そういって衣路羽さんは僕の下腹部あたりを円を描くようにさする。前押さえを封じられた状況での下腹部への刺激はマズイ。僕は段々オシッコが我慢できなくなっていった。


「では、トドメです」


 衣路羽さんはなんの前触れもなく僕の耳をハムッと噛んだ。


「ぴゃあ! 」


 今まで感じたことのない刺激に驚き変な声がでてしまった。そして、今までオシッコの我慢に集中していた意識が散って、ガードが甘くなった。僕の中のオシッコはそのスキを見逃してくれなかった。


ジョボボボボボボボ


 おちんちんの先っぽからオシッコが湧き出た。尿道をオシッコが通っているのがハッキリと感じ取れる。でも、今まで感じたのとは違う。極限まで我慢した後でオシッコをすると、オシッコが尿道を通っているだけなのに、意識が飛びそうなくらい気持ちいい。


 僕の失敗に気づいた衣路羽さんはメイドさんたちのほうに歩み寄って大声で授業を始めた。


「皆さん、よくご覧なさい。これが男性のおもらしですのよ。男性器があるので女性よりも少し上の位置にシミが出来ていますね? また、女性に比べて尿道が長いので、男性のほうがたくさんオシッコをためることができますの。そのため、後始末はあなたたちよりも大変ですのよ。わかりましたか? 特にゆぅさんは同じような失敗をしないように。あなたのおもらしを掃除するのは大変なのですよ? 」


 メイドさんはそろって「かしこまりました」と言った。僕はおもらしの実況をされてとっても恥ずかしくて、自分の作ったおもらしの水たまりの上にポタポタ涙をこぼした。


ジョバババババババババ


 あんな辱めを受けてもおしっこは全然止まってくれない。今すぐにおしっこを止めてほしいと頭では思っているのに、体はおしっこを全部出すまで止まってくれない。頭と体が別れて、わけがわからなくなる。


タパパパパパパ……


 カーペットをびしゃびしゃにし、その吸水力に打ち勝って水たまりをつくり、さらにその水たまりにおしっこを追加して、やっと僕のおもらしは終わった。履いていたパンツはもう使い物にならないくらいグショグショだ。


 借りていた服は一部に黄色い染みができており、洗濯してもう一度着ようという気は全く起きなかった。
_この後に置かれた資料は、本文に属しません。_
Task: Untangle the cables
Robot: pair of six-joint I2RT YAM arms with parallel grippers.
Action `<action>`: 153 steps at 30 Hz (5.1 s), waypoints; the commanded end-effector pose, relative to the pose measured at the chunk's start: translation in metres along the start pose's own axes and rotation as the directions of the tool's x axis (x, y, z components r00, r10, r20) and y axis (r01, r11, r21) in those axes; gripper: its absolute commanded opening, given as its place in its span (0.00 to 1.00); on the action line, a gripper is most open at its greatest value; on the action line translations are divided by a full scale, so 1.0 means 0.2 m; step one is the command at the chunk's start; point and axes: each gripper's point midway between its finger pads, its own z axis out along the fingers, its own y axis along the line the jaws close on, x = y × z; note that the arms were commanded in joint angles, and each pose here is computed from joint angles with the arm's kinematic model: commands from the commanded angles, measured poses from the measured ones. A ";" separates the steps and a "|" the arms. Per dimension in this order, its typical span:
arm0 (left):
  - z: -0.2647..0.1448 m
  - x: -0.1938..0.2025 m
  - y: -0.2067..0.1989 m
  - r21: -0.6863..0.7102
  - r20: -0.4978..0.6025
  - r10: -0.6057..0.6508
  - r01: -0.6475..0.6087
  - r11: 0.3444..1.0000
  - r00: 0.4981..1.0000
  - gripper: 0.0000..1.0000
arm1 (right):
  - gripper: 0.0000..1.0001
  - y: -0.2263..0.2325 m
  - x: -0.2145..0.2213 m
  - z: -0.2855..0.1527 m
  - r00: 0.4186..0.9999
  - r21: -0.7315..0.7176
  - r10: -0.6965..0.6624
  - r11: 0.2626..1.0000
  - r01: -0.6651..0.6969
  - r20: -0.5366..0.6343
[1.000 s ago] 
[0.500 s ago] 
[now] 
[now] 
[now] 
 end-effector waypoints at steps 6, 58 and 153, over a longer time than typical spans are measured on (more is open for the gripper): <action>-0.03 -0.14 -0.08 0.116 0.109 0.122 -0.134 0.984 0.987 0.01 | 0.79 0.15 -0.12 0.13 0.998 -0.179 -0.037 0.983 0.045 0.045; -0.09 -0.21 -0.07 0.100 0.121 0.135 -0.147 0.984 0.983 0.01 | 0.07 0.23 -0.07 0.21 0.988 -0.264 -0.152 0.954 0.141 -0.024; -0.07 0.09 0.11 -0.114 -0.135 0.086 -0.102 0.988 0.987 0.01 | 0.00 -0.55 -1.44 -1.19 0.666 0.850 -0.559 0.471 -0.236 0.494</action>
 ストッキングには何本ものおしっこの筋が入っており、ブーツの底にはおしっこがたまり、じゃぶじゃぶ音を立てている。


 僕が自分の情けなさとおもらしの快楽にボーッとしていると、衣路羽さんが近づき、カチャンカチャンと手錠を外した。そして倒れそうになる僕を支えながら、メイドさんたちに指示を出す。


「では皆さん、雪丸さんをお風呂に連れて行って差し上げて。キレイにした後はわたくしの部屋に連れてきてくださいまし。明日からの生活について説明しますので」


「明日から…… ?」


 飛びそうな意識をかろうじて保って衣路羽さんに問いかける。衣路羽さんは僕が喋れたことにちょっと驚いたみたいだったけど、すぐにいつもの調子に戻って話しだした。


「明日から雪丸さんにはここに住んでもらいます。大学へはわたくしが車で送迎して差し上げますわ。今日は一旦帰ってこちらに持ってくる荷物を用意してくださいな」


「えっ、何言って…… 」


「もちろん断っていただいてもいいですよ? その場合は先程撮った写真をご両親に送らせていただきます。たしか、お父様は女装に否定的でしたよね」


 冷たく笑う衣路羽さんに対し、僕は何も出来なかった。だって、もし逆らって家族にさっきの女装おもらし写真を送られたら……


 特に父にバレるのだけは避けたい。父は僕によく「男らしくしろ! 」と怒鳴ってきて、僕の大好きな女児向けアニメのグッズを勝手に全部捨てるような人だ。


 父があんな写真を見たら、僕がどんな言い訳をしても許してくれないだろう。服を全部処分された上で、きっと親子の縁を切られる。父は気に入らないモノをすぐ捨てる。そういう人なのだ。


(ヤダ…… 父さんはどうでもいいけど、母さんと別れるのは、ヤダ…… )


 悔し涙が流れる。どう考えても衣路羽さんが悪い。だが、僕は逆らえない。そんな自分の弱さに涙が出た。そんな僕の耳元で衣路羽さんが囁く。


「これからずっと一緒ですよ。雪丸さん」


 一つだけ理解できた。僕は彼女が飽きるまで彼女のお人形なのだ。


 僕の目から光がフッと消えた気がした。